И он ушел. С того дня не возвращался. Узнавала через знакомых — в цехе. Такая вот беда, Леночка. Не знаю, что и думать. Как быть? Прошу тебя, помоги. Я ему все-все прощу. Позвони или напиши, пусть возвращается. Понимаю, такая у него работа сумасшедшая. Конец года. А я обидела. Но самой, знаешь… Пожалуйста, подействуй. Как сестра, как женщина.
Остальное у нас все хорошо. Никто не болеет. Ольга учится, почти одни пятерки носит. Дима уже «р- р-р» чисто выговаривает. Приезжайте в гости, будем рады. Тогда и поговорим подробнее.
До свидания.

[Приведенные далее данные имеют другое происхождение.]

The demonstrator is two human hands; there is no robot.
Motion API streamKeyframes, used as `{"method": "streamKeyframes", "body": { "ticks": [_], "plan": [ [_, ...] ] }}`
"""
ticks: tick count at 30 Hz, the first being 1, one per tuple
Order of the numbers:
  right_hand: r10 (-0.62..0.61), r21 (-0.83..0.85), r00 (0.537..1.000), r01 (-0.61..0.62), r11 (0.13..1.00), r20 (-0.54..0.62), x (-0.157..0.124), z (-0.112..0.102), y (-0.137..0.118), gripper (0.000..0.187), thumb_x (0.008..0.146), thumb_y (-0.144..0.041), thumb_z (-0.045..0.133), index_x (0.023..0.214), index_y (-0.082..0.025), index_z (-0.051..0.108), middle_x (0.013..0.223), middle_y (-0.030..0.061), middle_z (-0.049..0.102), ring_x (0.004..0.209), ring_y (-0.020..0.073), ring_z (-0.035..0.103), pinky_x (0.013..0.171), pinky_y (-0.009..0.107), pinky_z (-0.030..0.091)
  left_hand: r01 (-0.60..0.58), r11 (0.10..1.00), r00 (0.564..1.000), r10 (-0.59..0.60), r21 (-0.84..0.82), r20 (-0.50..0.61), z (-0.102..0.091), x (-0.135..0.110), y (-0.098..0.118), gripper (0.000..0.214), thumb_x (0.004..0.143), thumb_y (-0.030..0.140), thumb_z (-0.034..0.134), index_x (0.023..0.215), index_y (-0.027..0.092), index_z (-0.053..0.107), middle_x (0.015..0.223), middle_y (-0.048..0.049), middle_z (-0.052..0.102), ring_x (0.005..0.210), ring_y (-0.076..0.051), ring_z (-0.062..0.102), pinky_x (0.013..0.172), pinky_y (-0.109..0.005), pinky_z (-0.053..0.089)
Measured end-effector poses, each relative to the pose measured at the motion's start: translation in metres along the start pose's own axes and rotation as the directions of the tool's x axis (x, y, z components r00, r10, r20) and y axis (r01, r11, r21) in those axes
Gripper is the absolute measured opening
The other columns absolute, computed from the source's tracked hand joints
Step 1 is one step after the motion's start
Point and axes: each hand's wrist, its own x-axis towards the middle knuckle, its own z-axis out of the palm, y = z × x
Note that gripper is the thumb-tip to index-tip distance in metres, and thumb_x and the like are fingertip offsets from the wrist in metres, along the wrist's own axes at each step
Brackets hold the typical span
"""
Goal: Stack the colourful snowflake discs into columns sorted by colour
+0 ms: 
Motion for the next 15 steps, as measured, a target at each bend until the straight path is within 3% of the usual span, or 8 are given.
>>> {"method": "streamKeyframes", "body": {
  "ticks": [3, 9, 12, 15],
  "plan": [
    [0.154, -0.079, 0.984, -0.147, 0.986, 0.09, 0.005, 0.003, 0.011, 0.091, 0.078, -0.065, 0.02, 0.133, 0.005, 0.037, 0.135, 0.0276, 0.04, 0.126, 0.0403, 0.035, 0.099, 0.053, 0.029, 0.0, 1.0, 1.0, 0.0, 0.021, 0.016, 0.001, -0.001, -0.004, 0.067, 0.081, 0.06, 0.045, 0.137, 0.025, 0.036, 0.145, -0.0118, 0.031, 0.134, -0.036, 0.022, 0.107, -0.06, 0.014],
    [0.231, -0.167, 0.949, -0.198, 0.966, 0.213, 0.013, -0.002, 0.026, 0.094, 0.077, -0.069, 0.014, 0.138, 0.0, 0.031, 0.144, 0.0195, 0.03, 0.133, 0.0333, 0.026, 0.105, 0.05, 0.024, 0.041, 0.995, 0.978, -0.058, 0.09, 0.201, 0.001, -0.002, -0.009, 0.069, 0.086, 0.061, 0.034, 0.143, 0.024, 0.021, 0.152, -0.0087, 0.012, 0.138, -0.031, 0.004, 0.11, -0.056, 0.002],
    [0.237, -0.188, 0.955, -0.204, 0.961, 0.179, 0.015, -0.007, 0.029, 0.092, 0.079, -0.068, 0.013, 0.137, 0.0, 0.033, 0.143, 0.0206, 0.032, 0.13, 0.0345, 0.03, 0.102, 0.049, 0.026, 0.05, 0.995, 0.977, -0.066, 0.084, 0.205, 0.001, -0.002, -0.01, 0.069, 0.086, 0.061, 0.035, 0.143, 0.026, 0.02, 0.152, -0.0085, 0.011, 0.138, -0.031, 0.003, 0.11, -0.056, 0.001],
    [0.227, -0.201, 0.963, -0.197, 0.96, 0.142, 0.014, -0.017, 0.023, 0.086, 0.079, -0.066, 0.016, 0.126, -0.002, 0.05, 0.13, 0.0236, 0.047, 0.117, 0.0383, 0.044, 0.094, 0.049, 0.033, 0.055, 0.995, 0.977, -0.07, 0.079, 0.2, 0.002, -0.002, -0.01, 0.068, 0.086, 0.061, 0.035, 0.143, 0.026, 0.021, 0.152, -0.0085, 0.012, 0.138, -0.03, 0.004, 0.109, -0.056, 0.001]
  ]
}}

Наташа. 12 декабря 20… года».
*
Руководители участков, мастера, научно-технический персонал собрались в приемной начальника сборочного цеха на производственную пятиминутку. Стоял тот суматошно-кулуарный шум, какой всегда можно встретить перед началом или в перерывах между заседаниями, совещаниями, когда обмениваются новостями, договариваются о чем-то, перемывают кости ближним.
— Ах да, ты не был, первый день как из отпуска,— говорил начальник участка Валько своему коллеге Захарчикову.— Многое потерял. Ничего, еще увидишь. Наш Роман Михайлович изменился. Преобразился. Прямо на глазах, за прошлую неделю.
— Поплотнел еще больше?
— Нет, я не о том. Требовательным стал, до неузнаваемости. Придирчивым. Разгон дает всем без исключения.
— Михайлыч? Не может быть! Постоянно ведь либеральничал.
К разговаривающим подошел мастер Рябчиков.